(INSTRUCTIONS FOR THE TASK): From the entries that follow, copy each line in which "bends" appears.

(DATASET CONTENT):
....

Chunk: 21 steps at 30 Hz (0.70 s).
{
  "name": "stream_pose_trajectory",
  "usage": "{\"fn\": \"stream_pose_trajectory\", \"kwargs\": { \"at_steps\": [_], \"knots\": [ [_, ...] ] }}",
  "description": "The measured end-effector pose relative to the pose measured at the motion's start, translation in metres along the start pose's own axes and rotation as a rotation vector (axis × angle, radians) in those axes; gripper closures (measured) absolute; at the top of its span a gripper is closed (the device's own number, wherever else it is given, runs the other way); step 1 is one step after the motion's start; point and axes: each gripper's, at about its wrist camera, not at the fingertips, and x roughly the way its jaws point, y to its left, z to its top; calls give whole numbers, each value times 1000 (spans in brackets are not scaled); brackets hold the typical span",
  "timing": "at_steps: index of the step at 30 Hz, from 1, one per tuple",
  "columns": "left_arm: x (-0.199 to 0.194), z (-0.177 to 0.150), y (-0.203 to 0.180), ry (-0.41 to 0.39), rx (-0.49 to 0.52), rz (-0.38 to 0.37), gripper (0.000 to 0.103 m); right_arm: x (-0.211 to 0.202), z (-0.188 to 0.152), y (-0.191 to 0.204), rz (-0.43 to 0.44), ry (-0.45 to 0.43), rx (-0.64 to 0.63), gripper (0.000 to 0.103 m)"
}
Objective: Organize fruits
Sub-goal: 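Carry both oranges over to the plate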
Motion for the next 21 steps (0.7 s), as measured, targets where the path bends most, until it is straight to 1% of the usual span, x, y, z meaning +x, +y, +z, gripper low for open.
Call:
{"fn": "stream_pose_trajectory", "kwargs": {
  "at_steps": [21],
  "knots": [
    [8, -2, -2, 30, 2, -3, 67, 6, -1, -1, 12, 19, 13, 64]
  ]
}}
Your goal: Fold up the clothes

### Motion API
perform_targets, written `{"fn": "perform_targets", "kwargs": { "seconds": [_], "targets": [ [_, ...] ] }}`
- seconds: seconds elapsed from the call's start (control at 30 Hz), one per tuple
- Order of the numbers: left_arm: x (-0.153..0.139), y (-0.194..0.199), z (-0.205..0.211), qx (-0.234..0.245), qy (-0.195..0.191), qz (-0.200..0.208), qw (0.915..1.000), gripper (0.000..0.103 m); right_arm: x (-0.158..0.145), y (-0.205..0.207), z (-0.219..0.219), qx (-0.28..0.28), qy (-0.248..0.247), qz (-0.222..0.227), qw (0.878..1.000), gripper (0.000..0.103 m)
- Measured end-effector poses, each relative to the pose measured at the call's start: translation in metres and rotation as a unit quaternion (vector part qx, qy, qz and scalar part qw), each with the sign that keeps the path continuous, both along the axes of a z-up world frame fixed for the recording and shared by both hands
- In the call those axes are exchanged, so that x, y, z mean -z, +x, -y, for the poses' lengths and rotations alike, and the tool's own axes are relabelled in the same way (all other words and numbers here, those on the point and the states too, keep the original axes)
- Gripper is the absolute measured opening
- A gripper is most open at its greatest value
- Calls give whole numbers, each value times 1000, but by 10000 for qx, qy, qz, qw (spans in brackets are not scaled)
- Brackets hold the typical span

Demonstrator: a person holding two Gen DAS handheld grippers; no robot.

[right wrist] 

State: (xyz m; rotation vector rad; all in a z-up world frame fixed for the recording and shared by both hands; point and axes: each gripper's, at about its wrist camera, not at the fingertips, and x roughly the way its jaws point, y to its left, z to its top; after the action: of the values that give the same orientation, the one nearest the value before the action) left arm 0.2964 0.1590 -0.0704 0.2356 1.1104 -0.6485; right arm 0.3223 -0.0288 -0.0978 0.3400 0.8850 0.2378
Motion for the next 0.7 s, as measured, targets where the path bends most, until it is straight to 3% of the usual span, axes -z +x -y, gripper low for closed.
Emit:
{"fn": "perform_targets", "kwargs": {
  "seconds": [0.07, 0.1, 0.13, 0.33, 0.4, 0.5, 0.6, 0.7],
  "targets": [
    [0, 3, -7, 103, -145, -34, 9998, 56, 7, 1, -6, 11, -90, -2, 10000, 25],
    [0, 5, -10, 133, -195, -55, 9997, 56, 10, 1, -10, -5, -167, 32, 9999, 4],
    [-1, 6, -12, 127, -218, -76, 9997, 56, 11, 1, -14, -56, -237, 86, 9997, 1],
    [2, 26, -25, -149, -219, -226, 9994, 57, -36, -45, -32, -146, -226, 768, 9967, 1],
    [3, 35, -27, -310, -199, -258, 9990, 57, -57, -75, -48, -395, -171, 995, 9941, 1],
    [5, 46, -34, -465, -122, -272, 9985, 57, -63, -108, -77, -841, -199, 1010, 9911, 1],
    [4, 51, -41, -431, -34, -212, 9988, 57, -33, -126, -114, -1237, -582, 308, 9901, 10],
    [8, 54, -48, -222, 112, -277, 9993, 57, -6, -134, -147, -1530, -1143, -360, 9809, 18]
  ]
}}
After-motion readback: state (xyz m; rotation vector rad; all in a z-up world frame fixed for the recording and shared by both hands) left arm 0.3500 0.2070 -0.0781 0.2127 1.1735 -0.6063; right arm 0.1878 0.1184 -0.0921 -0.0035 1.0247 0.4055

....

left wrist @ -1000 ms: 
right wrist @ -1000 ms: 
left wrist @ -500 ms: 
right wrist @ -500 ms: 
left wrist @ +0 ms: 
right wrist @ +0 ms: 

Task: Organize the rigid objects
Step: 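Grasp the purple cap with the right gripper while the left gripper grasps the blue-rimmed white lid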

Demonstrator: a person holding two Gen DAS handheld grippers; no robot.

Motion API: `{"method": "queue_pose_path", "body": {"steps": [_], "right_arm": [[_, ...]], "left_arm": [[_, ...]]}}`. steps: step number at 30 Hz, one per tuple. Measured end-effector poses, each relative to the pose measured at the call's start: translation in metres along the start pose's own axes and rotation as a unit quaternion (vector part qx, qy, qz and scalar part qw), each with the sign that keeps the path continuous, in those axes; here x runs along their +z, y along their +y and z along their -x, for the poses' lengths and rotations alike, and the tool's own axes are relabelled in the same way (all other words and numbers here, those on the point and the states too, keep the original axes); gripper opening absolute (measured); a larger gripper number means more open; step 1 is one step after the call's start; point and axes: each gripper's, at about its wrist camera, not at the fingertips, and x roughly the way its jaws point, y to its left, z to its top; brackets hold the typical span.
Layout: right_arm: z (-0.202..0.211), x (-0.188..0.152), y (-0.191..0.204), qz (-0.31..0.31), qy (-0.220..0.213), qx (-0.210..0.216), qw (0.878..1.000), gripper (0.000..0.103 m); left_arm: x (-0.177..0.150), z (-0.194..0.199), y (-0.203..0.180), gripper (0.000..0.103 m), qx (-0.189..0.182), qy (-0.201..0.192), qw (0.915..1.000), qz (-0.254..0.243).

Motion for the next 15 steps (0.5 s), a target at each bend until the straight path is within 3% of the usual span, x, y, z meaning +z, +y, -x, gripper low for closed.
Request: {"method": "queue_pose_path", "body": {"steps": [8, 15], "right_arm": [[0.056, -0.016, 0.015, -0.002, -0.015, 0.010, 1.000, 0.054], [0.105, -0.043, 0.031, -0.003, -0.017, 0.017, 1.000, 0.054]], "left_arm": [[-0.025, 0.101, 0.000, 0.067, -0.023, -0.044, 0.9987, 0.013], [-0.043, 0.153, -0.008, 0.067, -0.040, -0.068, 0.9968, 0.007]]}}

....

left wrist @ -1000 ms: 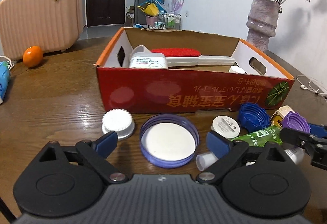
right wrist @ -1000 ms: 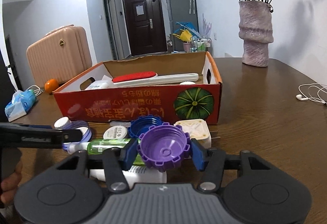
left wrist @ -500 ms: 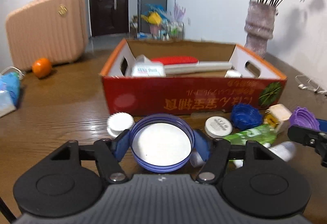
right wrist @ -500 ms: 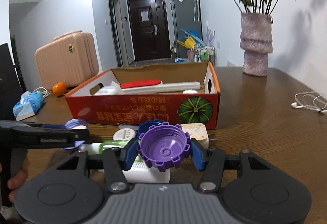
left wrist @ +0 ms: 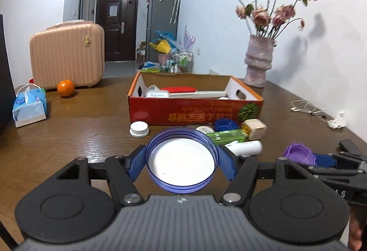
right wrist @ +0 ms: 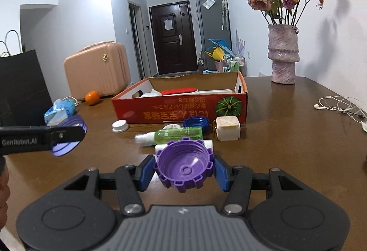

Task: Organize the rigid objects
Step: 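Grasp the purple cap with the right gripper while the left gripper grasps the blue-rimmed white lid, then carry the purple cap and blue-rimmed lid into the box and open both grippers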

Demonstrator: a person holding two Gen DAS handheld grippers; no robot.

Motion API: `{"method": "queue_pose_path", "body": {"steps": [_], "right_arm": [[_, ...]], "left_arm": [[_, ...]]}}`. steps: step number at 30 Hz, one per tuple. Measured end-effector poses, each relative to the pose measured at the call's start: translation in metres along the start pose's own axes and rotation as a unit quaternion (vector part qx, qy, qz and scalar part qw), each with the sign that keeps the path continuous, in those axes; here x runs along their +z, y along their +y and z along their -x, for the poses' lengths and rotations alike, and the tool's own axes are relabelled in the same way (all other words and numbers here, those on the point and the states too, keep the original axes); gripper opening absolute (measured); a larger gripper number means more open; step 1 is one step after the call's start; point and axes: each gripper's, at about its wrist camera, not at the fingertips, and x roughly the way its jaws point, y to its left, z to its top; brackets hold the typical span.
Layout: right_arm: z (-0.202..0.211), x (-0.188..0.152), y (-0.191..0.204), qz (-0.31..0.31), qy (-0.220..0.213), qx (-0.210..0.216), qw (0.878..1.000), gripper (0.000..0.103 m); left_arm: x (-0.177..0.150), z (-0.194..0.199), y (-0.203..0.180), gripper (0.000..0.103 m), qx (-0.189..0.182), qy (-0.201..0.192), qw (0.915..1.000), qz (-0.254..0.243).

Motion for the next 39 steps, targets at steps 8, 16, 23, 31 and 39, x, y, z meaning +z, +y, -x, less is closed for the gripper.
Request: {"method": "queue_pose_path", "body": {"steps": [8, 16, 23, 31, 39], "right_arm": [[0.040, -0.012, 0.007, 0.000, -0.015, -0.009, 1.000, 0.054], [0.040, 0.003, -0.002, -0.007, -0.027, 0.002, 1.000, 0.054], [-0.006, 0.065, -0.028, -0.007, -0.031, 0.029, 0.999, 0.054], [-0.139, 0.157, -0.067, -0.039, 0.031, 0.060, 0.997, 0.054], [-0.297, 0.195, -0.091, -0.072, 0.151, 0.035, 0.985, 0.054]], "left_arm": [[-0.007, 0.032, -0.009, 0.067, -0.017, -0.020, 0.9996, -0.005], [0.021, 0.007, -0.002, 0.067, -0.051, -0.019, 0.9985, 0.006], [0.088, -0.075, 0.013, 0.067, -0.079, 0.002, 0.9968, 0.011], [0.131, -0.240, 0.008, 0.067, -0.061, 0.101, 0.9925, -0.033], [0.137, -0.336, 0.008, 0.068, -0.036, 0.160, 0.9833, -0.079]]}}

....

(WRITTEN SOLUTION):
Motion for the next 21 steps (0.7 s), as measured, targets where the path bends most, until it is straight to 1% of the usual span, x, y, z meaning +x, +y, +z, gripper low for open.
Motion for the next 0.7 s, as measured, targets where the path bends most, until it is straight to 3% of the usual span, axes -z +x -y, gripper low for closed.

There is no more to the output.